Monday 21 February 2011

Reforms to Disability Living Allowance Risk Widespread Poverty

Cuts to the disability living allowance (DLA) will leave disabled people, their carers and their children in poverty.

Disabled people – and those living with and caring for them – are more likely than non-disabled people to face poverty and restricted chances in life.

The current failing of the allowance is not that it is paying too much, as the government believes, more that it is not generous enough to provide disabled people with a decent standard of living.

Limiting the different rates of the allowance will mean many claimants could lose the benefit. The new allowance due to replace the DLA – the personal independence payment – is much less generous and will be available to far fewer people, and seems to have been designed primarily to cut government spending.

DLA claimants are all too often portrayed as malingering benefit dependants, but fraud is rare. Recipients of the current benefit rely on it to pay for basic food and accommodation.

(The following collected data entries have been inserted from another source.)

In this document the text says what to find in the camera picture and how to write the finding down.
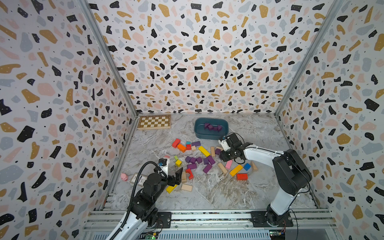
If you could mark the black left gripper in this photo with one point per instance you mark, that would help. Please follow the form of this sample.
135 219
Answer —
177 178

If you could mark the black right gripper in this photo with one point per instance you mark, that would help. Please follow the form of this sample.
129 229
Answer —
222 156

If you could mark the purple triangular prism block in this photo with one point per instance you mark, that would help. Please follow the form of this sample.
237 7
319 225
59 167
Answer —
218 128

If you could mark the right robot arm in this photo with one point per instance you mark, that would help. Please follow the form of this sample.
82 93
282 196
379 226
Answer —
291 172

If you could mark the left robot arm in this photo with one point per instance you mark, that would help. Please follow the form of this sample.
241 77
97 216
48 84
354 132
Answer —
142 212

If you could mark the teal plastic storage bin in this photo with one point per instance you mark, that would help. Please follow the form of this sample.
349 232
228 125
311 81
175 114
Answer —
210 134

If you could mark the red arch block front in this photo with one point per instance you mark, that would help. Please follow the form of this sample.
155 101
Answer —
189 172

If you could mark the pink rectangular block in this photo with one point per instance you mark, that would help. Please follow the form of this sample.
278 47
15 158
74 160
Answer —
228 164

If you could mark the natural wood square block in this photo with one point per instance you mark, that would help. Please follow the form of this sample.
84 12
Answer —
187 188

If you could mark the yellow block near gripper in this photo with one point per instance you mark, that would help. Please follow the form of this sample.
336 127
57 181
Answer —
169 189

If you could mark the yellow orange long block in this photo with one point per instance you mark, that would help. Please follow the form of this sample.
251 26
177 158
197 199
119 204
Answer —
236 170

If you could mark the blue cube block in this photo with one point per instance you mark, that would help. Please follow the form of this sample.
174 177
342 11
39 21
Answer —
247 167

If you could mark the natural wood long plank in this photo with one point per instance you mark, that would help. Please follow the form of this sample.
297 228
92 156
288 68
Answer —
222 168

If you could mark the orange rectangular block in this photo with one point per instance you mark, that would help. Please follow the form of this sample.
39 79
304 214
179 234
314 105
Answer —
182 148

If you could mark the red wedge block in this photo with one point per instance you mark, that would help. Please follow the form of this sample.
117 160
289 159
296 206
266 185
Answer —
242 177

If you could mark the purple upright rectangular block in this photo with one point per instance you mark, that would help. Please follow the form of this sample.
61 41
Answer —
211 160

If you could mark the purple flat block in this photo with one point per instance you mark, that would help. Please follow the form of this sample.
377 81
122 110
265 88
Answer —
196 143

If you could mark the wooden chessboard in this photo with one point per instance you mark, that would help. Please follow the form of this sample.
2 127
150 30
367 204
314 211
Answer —
158 122

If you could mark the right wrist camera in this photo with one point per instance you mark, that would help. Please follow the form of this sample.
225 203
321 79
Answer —
226 144

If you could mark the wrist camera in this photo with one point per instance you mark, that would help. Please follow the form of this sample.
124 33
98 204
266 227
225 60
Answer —
226 144
163 165

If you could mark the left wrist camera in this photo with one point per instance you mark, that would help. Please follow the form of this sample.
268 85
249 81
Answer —
163 165

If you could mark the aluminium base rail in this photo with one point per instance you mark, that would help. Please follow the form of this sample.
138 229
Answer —
297 224

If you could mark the aluminium corner post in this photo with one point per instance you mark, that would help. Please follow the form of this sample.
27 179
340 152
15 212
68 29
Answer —
331 14

Any cut in the allowance would reduce the living standards of disabled people, and risk leaving them and their children in permanent poverty.

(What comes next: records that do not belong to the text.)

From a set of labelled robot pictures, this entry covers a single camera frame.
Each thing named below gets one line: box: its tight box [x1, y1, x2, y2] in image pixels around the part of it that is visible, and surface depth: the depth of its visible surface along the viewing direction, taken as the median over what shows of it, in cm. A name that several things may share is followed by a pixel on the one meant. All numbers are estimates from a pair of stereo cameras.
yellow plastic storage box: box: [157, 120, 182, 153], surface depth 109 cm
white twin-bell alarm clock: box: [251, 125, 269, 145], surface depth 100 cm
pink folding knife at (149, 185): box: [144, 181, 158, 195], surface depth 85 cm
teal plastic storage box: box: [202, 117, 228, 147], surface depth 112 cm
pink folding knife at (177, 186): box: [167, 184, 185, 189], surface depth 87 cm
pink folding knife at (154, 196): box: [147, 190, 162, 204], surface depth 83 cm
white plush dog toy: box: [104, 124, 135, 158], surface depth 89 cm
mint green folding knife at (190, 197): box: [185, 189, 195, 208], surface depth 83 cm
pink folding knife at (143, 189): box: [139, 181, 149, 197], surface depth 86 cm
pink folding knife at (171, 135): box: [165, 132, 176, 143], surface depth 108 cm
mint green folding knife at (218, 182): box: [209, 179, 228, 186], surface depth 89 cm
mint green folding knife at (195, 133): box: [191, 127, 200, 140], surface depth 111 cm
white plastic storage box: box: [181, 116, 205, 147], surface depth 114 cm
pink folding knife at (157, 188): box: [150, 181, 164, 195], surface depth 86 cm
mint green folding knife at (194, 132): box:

The TUC is concerned about changes to the mobility component of DLA, which could see older disabled people particularly hit by the loss of vital income, and left isolated in care homes and hospitals.

Many younger people who rely on this money to access the community and live a fulfilled life will also be adversely affected.These proposals clearly show that the government is targeting some of society’s most vulnerable people to pick up the cost of the recession.

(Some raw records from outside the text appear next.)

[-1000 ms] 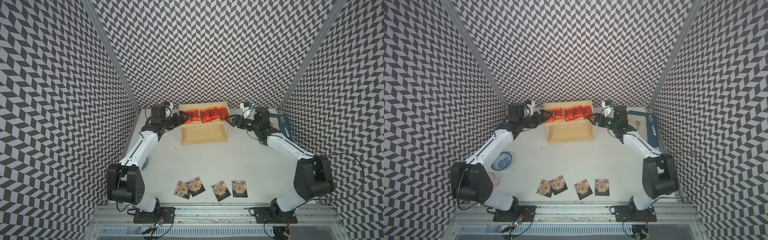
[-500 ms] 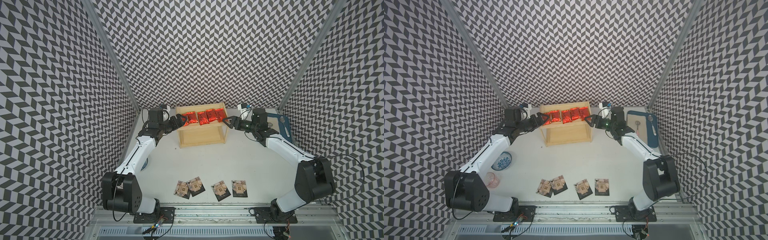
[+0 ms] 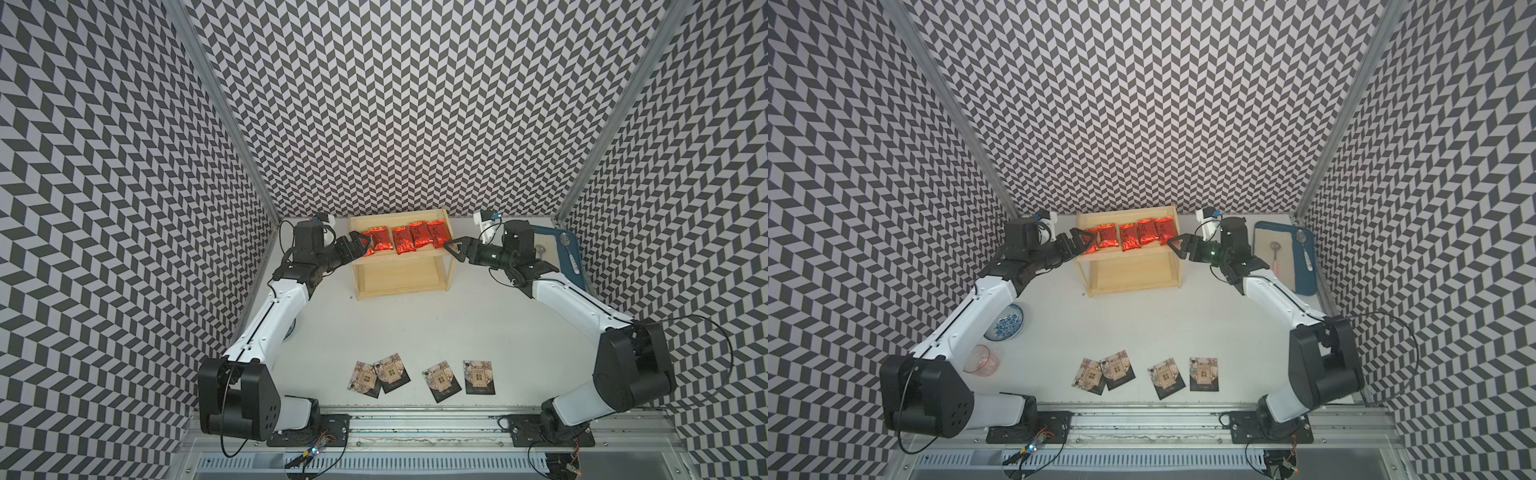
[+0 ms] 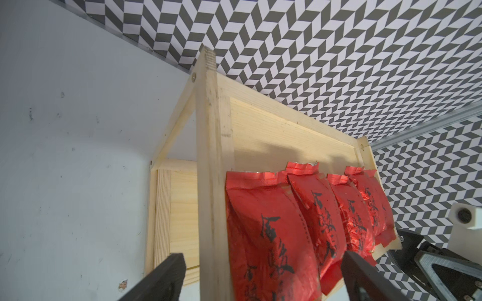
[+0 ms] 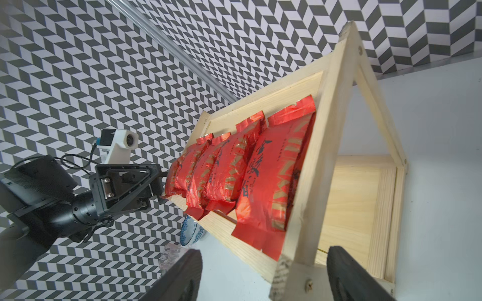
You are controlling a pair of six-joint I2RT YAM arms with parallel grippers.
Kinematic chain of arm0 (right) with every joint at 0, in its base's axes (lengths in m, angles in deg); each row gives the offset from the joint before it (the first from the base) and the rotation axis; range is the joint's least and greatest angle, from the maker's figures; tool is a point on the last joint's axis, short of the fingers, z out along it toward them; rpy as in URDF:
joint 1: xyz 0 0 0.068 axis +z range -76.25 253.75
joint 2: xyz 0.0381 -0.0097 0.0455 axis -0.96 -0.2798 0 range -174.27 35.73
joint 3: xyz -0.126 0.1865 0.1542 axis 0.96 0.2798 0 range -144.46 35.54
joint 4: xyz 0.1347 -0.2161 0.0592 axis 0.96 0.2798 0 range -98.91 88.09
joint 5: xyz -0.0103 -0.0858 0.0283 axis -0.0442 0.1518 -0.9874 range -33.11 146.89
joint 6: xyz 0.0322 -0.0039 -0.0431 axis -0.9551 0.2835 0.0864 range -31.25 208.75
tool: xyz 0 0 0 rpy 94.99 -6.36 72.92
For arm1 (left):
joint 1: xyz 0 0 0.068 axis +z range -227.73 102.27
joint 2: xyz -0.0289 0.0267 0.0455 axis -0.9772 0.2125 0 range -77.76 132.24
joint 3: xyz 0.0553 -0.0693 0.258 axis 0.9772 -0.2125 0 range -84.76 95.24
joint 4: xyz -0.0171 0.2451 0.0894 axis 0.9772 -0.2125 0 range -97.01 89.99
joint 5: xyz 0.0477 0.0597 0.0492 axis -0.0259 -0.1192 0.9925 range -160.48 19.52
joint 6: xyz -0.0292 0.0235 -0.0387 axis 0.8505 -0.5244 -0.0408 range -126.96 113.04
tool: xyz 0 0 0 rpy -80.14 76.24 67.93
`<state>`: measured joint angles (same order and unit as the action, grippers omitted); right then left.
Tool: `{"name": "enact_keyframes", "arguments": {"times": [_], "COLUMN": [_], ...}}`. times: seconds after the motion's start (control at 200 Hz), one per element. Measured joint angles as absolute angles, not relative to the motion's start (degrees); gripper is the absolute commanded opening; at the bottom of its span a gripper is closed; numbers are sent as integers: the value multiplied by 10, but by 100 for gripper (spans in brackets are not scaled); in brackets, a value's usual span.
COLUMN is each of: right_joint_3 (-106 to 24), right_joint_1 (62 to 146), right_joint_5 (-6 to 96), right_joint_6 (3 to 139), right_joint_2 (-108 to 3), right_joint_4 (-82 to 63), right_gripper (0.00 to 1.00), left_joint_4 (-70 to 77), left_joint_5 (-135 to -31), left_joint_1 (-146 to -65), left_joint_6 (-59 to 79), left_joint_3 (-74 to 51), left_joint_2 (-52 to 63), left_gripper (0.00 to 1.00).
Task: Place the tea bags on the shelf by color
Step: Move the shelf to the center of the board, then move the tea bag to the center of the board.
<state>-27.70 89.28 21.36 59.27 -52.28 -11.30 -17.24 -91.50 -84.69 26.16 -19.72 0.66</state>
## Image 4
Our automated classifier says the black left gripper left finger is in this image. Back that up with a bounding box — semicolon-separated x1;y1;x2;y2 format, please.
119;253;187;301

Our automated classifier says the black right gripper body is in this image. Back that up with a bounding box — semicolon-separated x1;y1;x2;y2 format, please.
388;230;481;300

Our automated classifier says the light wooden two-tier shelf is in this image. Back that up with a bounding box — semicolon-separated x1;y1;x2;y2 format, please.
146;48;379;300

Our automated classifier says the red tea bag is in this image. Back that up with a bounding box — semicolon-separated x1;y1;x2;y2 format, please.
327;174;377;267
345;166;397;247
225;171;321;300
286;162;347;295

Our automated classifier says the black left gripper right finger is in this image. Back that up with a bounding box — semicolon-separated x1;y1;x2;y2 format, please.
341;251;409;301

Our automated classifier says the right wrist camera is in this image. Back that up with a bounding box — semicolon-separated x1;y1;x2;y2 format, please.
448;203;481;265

We are very definitely not all in this together – while the champagne corks pop in the City as yet another round of mega bonuses is announced, disabled people are facing harsh cuts to their already meagre support allowance.

Taking away this vital financial aid will consign thousands of disabled people and their families to a life of poverty.

As government slashes local authority budgets, councils will be forced to fall back to providing only the services they are bound to do by law, axing discretionary spending on support schemes and assistance for disabled people.

The TUC is calling on the DWP to carry out an urgent investigation into the impact of the proposed reforms to the DLA on carers.

Not only will carers be affected by the whole family’s lower income if the person they care for loses entitlement to benefit, but these changes could also affect their eligibility for carer’s allowance, carer’s premium and other vital benefits.